● **Task item**
Exactly as written, transcribe the data that follows.

● **Given information**
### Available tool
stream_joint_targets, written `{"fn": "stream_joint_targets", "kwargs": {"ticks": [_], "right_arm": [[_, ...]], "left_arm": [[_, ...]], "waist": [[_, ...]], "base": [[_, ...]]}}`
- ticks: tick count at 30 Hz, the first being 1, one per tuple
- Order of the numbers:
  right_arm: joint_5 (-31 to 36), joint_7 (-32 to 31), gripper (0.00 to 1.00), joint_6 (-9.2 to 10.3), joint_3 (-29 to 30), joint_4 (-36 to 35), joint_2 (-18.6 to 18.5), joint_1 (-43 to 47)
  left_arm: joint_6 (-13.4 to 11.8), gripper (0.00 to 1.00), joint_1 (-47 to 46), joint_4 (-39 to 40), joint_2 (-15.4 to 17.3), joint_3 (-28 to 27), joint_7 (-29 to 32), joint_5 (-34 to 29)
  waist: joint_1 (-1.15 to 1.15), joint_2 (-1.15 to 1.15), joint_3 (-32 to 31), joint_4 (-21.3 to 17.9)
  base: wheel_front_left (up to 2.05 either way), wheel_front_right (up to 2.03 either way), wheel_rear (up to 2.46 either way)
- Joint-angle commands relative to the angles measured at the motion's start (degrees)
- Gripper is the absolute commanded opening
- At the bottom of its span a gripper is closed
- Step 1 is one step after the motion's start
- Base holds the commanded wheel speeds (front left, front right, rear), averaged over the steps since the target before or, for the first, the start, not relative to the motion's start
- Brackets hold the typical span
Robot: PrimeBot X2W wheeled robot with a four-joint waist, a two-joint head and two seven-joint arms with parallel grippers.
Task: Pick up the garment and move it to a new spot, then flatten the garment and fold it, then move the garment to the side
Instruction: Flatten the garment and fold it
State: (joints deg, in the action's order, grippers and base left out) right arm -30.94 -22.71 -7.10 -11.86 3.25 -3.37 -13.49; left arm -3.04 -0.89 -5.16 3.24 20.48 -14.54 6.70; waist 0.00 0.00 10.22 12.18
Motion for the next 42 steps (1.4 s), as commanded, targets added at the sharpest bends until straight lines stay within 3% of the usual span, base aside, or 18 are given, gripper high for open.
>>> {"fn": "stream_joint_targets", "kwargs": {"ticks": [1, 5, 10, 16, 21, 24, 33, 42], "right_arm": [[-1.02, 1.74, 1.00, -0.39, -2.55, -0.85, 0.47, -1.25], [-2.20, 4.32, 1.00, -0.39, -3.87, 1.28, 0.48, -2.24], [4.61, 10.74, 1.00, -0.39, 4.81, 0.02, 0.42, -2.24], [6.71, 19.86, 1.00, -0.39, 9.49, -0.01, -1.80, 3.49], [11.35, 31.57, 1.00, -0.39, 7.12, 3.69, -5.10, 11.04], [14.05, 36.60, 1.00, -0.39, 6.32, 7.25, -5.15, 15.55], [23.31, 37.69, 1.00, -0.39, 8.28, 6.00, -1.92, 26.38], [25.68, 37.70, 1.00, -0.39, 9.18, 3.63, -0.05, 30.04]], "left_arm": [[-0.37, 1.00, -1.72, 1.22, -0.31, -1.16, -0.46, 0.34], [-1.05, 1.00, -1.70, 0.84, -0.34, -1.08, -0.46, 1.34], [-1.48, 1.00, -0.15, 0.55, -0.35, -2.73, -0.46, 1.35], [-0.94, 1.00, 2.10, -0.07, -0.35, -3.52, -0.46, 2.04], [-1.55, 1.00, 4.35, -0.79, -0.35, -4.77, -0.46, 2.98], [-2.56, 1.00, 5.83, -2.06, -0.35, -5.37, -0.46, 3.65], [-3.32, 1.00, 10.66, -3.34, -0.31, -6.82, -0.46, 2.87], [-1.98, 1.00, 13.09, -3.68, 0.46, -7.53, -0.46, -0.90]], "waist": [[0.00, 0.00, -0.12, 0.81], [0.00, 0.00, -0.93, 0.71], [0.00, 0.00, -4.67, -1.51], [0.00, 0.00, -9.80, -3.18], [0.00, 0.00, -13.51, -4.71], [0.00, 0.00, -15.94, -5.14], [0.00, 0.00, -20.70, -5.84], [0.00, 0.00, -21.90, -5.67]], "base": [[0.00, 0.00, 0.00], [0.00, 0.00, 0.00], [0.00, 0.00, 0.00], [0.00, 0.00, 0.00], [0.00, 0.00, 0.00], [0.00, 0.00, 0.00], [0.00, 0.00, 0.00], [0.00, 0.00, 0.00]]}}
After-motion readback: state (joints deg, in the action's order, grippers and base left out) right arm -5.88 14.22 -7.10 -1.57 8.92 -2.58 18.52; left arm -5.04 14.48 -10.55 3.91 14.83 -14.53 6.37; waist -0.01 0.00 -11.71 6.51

● **Answer for the task**
### Available tool
stream_joint_targets, written `{"fn": "stream_joint_targets", "kwargs": {"ticks": [_], "right_arm": [[_, ...]], "left_arm": [[_, ...]], "waist": [[_, ...]], "base": [[_, ...]]}}`
- ticks: tick count at 30 Hz, the first being 1, one per tuple
- Order of the numbers:
  right_arm: joint_5 (-31 to 36), joint_7 (-32 to 31), gripper (0.00 to 1.00), joint_6 (-9.2 to 10.3), joint_3 (-29 to 30), joint_4 (-36 to 35), joint_2 (-18.6 to 18.5), joint_1 (-43 to 47)
  left_arm: joint_6 (-13.4 to 11.8), gripper (0.00 to 1.00), joint_1 (-47 to 46), joint_4 (-39 to 40), joint_2 (-15.4 to 17.3), joint_3 (-28 to 27), joint_7 (-29 to 32), joint_5 (-34 to 29)
  waist: joint_1 (-1.15 to 1.15), joint_2 (-1.15 to 1.15), joint_3 (-32 to 31), joint_4 (-21.3 to 17.9)
  base: wheel_front_left (up to 2.05 either way), wheel_front_right (up to 2.03 either way), wheel_rear (up to 2.46 either way)
- Joint-angle commands relative to the angles measured at the motion's start (degrees)
- Gripper is the absolute commanded opening
- At the bottom of its span a gripper is closed
- Step 1 is one step after the motion's start
- Base holds the commanded wheel speeds (front left, front right, rear), averaged over the steps since the target before or, for the first, the start, not relative to the motion's start
- Brackets hold the typical span
Robot: PrimeBot X2W wheeled robot with a four-joint waist, a two-joint head and two seven-joint arms with parallel grippers.
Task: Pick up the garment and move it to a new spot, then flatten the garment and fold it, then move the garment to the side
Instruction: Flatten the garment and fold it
State: (joints deg, in the action's order, grippers and base left out) right arm -30.94 -22.71 -7.10 -11.86 3.25 -3.37 -13.49; left arm -3.04 -0.89 -5.16 3.24 20.48 -14.54 6.70; waist 0.00 0.00 10.22 12.18
Motion for the next 42 steps (1.4 s), as commanded, targets added at the sharpest bends until straight lines stay within 3% of the usual span, base aside, or 18 are given, gripper high for open.
>>> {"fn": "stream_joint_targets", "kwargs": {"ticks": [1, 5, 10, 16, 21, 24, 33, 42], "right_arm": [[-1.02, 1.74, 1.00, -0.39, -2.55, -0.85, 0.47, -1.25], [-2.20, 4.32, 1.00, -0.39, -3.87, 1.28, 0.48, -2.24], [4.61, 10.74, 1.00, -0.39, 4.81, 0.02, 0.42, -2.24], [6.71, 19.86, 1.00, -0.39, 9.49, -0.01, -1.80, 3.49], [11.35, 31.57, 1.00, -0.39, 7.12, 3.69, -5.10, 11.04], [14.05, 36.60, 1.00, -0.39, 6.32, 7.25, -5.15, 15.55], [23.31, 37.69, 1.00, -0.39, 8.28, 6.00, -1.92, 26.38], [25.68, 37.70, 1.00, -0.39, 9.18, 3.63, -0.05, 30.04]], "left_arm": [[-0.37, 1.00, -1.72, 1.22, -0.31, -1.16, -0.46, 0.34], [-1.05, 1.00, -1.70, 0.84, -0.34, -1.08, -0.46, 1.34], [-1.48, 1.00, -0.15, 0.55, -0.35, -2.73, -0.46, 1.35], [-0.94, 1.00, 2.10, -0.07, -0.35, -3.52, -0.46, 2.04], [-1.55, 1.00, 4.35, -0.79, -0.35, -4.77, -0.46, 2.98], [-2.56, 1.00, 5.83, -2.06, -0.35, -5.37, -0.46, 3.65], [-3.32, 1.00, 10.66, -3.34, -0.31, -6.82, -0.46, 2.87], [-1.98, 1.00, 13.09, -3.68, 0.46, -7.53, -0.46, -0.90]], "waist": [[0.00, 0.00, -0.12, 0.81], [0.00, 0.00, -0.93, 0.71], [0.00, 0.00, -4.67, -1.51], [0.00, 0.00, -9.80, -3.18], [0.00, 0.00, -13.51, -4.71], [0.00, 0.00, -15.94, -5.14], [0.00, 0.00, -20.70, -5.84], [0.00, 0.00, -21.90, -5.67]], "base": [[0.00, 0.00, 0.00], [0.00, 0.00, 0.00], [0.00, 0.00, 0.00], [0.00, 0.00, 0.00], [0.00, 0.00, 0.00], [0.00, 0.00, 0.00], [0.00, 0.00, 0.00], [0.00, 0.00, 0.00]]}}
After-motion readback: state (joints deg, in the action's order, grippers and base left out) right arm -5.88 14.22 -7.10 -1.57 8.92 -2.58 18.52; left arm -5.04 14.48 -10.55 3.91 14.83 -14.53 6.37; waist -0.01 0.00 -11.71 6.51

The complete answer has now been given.